→ **BRIEF**:
Search the records for the word "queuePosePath" and copy each line in which it appears.

→ **Records from a data collection**:
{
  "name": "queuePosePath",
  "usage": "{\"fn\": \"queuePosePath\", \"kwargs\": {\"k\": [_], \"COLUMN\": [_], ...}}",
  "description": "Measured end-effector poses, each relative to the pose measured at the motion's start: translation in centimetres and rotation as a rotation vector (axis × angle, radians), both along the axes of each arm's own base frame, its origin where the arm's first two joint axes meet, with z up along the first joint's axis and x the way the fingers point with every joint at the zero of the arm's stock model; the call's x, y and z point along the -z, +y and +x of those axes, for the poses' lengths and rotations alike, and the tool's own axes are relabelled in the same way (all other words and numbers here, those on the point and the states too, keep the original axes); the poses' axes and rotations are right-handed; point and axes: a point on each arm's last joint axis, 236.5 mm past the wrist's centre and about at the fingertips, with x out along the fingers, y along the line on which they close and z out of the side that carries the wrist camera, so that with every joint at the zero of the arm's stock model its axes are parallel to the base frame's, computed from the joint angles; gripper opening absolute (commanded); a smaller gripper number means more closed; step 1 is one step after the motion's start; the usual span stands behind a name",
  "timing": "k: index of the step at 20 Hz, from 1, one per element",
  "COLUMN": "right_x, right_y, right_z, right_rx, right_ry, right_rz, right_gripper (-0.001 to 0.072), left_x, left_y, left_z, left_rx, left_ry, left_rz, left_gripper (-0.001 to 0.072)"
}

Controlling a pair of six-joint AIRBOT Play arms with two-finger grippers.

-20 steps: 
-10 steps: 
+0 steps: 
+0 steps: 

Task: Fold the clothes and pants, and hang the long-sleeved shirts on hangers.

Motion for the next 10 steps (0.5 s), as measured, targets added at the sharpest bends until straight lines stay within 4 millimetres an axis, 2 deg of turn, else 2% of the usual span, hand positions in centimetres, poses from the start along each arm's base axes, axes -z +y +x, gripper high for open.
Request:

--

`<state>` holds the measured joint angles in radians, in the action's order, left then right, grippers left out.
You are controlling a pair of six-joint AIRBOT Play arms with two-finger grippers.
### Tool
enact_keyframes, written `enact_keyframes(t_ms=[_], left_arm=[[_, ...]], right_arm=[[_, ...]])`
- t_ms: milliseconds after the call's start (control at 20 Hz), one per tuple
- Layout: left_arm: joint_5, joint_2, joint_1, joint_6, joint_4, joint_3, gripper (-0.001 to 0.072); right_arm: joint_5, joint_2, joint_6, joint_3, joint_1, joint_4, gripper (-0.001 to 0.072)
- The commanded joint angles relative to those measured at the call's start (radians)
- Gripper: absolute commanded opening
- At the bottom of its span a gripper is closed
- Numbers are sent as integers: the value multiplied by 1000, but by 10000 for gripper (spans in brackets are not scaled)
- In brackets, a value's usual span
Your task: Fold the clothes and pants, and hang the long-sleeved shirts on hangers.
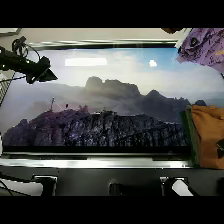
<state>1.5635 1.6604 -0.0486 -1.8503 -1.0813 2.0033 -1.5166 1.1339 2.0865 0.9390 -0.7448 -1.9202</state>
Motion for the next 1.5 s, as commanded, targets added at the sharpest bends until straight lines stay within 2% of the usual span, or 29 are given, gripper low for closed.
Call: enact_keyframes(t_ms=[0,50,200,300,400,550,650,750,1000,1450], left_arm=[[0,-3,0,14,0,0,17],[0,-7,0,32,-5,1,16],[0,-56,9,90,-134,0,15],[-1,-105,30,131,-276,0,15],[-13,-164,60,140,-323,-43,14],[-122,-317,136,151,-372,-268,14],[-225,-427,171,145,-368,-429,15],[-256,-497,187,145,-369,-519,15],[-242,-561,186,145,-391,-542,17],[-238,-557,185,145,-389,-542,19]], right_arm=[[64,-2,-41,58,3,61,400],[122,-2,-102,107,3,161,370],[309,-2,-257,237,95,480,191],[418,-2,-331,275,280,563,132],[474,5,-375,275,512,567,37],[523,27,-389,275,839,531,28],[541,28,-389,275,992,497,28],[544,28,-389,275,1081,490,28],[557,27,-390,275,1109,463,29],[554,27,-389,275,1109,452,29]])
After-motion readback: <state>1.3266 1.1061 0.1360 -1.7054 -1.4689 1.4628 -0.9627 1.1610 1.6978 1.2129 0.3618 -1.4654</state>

→ **ANSWER FOR THE TASK**:
  "name": "queuePosePath",
  "usage": "{\"fn\": \"queuePosePath\", \"kwargs\": {\"k\": [_], \"COLUMN\": [_], ...}}",

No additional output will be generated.